His first post-trilogy role was in Eternal Sunshine of the Spotless Mind. He next played the serial killer in Robert Rodriguez’s Sin City. More such films followed, each different from its predecessor, each pegging him as one of the most unpeggable actors around. Not surprising, then, that his first starring TV role was a suicidal, wide-eyed straight man to a crude, non-existent dog. Wilfred was a cult-favorite remake of the Australian original – a bummer-from-down-under take on Harvey. He’s part of another unapologetically odd, and equally watchable duo in his current series, BBC America’s Dirk Gently’s Holistic Detective Agency. But wait, there’s more (as there always is with curious types whose interests pile up like books on a never-empty nightstand).
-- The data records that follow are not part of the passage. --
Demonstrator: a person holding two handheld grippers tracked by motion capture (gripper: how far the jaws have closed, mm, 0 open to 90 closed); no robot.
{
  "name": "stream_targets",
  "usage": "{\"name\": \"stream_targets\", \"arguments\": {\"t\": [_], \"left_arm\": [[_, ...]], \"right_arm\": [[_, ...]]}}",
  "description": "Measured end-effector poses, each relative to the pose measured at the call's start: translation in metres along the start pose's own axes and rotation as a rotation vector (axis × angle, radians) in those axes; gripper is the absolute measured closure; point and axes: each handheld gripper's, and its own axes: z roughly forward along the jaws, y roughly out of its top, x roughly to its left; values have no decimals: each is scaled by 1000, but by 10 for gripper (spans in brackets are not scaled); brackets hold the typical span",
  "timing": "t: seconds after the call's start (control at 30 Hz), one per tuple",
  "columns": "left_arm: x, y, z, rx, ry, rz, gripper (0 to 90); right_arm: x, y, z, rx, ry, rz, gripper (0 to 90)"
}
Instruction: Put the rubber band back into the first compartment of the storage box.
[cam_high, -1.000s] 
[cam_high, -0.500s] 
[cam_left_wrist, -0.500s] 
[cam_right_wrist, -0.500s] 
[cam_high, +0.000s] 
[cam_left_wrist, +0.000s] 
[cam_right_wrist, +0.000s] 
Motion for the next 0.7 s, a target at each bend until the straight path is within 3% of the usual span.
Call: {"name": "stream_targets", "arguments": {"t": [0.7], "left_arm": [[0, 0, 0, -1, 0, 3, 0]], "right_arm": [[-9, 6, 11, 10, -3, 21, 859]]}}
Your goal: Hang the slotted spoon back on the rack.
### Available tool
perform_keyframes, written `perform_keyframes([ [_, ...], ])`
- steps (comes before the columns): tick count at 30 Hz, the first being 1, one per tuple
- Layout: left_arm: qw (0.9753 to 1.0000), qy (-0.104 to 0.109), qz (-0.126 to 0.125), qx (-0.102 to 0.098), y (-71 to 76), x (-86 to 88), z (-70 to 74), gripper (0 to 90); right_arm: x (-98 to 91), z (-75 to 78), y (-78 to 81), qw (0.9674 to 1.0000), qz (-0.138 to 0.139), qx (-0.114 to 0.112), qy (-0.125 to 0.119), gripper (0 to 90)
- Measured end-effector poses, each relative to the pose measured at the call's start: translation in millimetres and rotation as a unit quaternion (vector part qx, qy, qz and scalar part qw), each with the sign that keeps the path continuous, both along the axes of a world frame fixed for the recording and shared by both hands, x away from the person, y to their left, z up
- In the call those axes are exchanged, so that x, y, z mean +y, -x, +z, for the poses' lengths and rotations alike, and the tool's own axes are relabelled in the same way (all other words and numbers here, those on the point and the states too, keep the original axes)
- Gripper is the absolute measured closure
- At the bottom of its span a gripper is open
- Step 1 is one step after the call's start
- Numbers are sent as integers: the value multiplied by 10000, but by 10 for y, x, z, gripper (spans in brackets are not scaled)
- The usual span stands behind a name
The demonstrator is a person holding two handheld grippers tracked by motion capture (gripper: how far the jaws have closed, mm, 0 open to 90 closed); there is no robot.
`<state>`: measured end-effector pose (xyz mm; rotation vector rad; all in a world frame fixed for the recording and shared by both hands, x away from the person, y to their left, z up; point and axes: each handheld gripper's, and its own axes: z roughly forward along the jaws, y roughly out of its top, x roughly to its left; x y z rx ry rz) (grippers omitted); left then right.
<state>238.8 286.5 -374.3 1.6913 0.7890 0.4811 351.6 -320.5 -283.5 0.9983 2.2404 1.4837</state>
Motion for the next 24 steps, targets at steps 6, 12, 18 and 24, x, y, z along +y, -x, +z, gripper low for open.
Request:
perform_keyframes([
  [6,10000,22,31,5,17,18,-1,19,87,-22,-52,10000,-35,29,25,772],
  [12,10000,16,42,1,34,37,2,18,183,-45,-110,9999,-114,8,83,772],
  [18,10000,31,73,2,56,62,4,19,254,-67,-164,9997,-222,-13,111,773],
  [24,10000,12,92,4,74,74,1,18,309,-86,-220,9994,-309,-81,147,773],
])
The long-time music fanatic became a skilled professional DJ and started his own label, Simian Records, signing a number of indie acts.

He’s also been able to indulge his love for the horror genre, acting in gems like Grand Piano, in which he plays a musician terrorized in the course of making a professional comeback. IndieWire wrote, “As the man behind the keys, Wood carries the film, finding a believable and compelling arc for a character whose default setting might in lesser hands be desperation.” Next up is I Don’t Feel At Home in This World Anymore, which debuted at Sundance and is already generating buzz.

He’s aiding and abetting original filmmaking from the other side of the camera as well. He co-founded SpectreVision to help young, promising directors with unique voices make films “that wouldn’t necessarily get made if it weren’t for us maniacs.” If their smart, hilariously gory The Greasy Strangler is any indication, mission accomplished. Wood believes Hollywood greed produces bad movies, and that audiences are slowly losing interest in big-budget action flicks in favor of more intelligent – or at least interesting – fare. As a producer whose first question to potential filmmakers is, “Do you have a personal passion project that no one will support because it’s too outside the box?” he’s obviously a guy we need in the game.